I could never do this with my Android, as the only way to have instant access to the camera from the lock screen was to disable the password and make the phone insecure, which is really not a good idea when your phone has access to your facebook, email, twitter etc. As a result I often missed out on photo opportunities of my kids because by the time I gave got my phone out, turned it on, entered the password, started the camera app, it was too late.
- Feels more like a business device
I use my phone more for work than play, and I must say that Windows phone feels far more suited to this arena and I feel this is probably the niche where Windows phone may take off, especially considering that most business users are windows users and will (eventually) be using Windows 8.1 or its successor on their desktop PC.

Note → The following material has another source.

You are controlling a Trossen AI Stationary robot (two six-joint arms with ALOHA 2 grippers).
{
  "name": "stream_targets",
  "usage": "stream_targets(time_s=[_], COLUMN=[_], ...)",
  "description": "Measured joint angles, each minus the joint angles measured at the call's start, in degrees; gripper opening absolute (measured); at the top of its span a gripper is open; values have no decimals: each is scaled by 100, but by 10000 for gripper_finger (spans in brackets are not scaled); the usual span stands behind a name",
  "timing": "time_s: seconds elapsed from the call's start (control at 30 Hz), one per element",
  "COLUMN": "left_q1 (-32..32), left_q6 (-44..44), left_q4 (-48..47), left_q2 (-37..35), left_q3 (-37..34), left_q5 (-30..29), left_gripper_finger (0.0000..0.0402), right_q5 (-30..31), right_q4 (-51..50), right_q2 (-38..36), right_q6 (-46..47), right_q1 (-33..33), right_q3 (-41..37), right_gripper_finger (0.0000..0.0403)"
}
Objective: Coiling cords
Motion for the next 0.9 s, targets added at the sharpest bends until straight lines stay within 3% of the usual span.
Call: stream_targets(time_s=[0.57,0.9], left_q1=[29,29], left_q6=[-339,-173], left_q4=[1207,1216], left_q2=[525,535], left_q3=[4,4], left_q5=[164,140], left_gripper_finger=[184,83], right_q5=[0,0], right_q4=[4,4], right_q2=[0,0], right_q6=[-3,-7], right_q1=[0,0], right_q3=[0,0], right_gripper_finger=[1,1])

The interface is slick and simple and uncluttered, and the way the live tiles auto update is simple yet useful. If you are coming from Android then it may take a couple of weeks for it to grow on you, but I got there eventually and I really didn’t like the metro interface to begin with.
- Simple Interface
While the simple tile interfaces was annoying at the start and is not perfect, it eventually grew on me. It is so simple to use that it is certainly the phone you would want to give to a non technical person like your parents for example, who would likley have a much easier time getting to grips with it and using the tiles than they would with an Android or iPhone, and because of that it would be much easier to support.
- Wireless Charging
It comes with an inductive charger, not unique I know, but it is the first device I have owned which supports inductive charging and it is ace. Although the charger does seem a little tetemperamental and requires the phone to be in a specific position, so by the time I have finally found the charging position I could have plugged it in instead.

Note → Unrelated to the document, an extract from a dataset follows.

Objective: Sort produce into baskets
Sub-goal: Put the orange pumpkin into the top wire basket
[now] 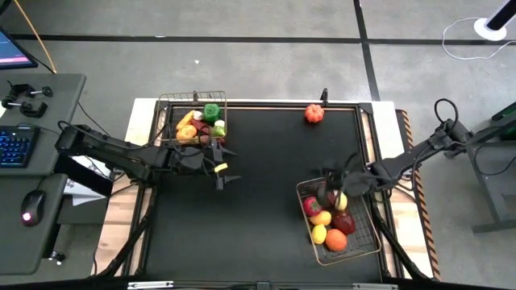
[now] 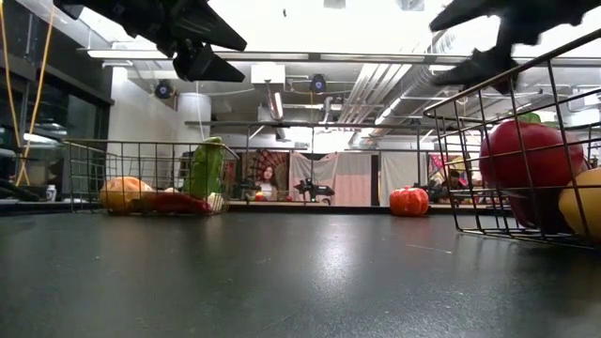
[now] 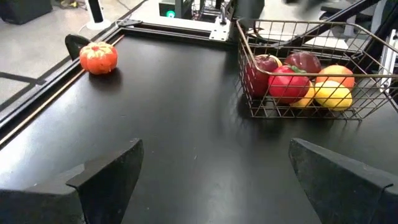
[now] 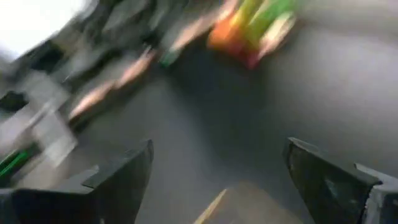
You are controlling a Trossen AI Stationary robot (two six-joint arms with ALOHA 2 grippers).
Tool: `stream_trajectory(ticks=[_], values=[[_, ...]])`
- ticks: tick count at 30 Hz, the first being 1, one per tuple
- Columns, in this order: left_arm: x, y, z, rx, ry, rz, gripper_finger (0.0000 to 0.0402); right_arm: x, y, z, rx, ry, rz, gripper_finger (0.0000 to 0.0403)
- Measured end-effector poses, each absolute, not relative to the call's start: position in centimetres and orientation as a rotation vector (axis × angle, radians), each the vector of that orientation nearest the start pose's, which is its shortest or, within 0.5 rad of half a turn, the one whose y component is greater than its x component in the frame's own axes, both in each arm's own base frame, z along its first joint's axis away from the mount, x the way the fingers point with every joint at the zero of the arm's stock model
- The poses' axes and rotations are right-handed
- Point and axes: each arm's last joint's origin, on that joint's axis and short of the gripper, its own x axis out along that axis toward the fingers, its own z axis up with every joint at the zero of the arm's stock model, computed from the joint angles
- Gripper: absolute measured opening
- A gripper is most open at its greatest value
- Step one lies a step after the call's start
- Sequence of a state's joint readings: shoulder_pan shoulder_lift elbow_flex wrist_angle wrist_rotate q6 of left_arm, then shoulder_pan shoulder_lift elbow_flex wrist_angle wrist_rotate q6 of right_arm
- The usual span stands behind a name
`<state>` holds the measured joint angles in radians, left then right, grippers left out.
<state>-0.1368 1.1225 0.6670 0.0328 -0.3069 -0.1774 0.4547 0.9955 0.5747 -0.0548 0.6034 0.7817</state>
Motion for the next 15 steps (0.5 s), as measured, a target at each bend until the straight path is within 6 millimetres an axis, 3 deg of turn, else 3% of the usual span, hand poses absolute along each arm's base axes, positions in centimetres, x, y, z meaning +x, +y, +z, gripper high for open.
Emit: stream_trajectory(ticks=[3,6,10,15], values=[[23.8,-2.4,25.0,-0.06,0.384,0.2,0.0392,19.9,5.8,24.7,0.398,0.172,-0.502,0.0355],[23.9,-2.4,25.0,-0.056,0.381,0.199,0.0392,20.7,3.3,25.4,0.284,0.13,-0.599,0.0355],[23.9,-2.4,25.0,-0.055,0.381,0.2,0.0392,21.4,-2.0,25.2,0.284,0.14,-0.74,0.0355],[23.9,-2.4,25.0,-0.054,0.381,0.201,0.0392,21.2,-8.5,23.5,0.354,0.21,-0.876,0.0355]])
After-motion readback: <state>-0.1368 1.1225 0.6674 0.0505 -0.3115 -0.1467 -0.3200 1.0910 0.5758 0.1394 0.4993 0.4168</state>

I can certainly see myself getting a charging pad and using only inductive devices in the future.
what I don’t like so far
- Lack of google integration
I am deeply embedded in the Google eco system, my company uses Google apps and so do I, and I have become very accustomed to all my photos being automatically uploaded to Google+, which is no longer possible, at least not natively.

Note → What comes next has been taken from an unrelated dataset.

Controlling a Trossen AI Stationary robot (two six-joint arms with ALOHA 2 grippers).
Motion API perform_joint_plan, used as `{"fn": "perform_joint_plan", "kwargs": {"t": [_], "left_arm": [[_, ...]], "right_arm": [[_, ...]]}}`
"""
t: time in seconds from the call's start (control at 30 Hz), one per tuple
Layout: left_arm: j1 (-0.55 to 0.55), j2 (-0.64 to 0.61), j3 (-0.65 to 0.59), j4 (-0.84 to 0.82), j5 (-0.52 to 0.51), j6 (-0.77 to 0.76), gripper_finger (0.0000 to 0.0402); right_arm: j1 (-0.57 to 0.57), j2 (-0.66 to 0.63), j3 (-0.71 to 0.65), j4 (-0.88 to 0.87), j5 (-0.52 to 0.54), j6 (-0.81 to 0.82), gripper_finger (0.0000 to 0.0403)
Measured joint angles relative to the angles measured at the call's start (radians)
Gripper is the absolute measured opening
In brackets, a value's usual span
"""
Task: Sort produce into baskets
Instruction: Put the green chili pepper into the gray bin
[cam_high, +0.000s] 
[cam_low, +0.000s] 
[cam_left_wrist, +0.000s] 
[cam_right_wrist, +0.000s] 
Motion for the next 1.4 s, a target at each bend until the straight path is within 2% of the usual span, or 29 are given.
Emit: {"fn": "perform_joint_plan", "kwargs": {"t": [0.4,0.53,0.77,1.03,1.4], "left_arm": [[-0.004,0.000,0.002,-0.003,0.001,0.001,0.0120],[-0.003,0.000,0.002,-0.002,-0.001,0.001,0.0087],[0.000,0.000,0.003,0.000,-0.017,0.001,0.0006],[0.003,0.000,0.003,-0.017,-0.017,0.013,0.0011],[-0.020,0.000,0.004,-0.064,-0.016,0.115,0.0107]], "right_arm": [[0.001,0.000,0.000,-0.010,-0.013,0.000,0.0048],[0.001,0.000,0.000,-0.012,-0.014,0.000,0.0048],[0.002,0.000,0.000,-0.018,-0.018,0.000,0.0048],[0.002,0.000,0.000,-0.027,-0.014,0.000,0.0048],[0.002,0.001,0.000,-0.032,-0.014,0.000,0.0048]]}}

Windows Phone will instead upload your photos to OneDrive, which is understandable as it is a Microsoft eco system, but this does mean more work via your PC if you then want to store and share those images on G+
I really don’t much care for the built in calendar. It is very hard to read, at least for me as I am very long sighted, even with the system font size increased I cannot read the daily events without opening them.
- Color scheme
You have no granular control over this, you can choose a base colour for your system, which becomes the default tile color and affects background and text color, and it is just impossible to read text in places where the colors clash.
The simple tile approach doesn’t work for everything.
- Sound management
On my android I was able to set reminders and alerts to play continuously until I acknowledged them. I have not been able to do this on windows phone, which means if I do not hear the one time ding or beep to tell me there is an event or text message, I miss it.
- No extendibility
The lumia 930 is a closed phone, you cannot get at the battery or add more memory with an SD card.
Although to be fair, it does have 32GB onboard + 2GB system RAM, which is the same as I had on my android with an SD card, so I think I am unlikely to ever exceed this anyway.
My experience with adding bigger batteries to phones was also not a positive one and i ended up switching back to the default battery, so I am probably not misisng out on anything there either. But this may be an issue for some with this phone.
- NFC is not implemented properly
I never had cause to use NFC until recently, when I purchased a Yubikey neo to use with LastPass, only to discover that it won’t work because Microsoft have done a non standard implementation of NFC.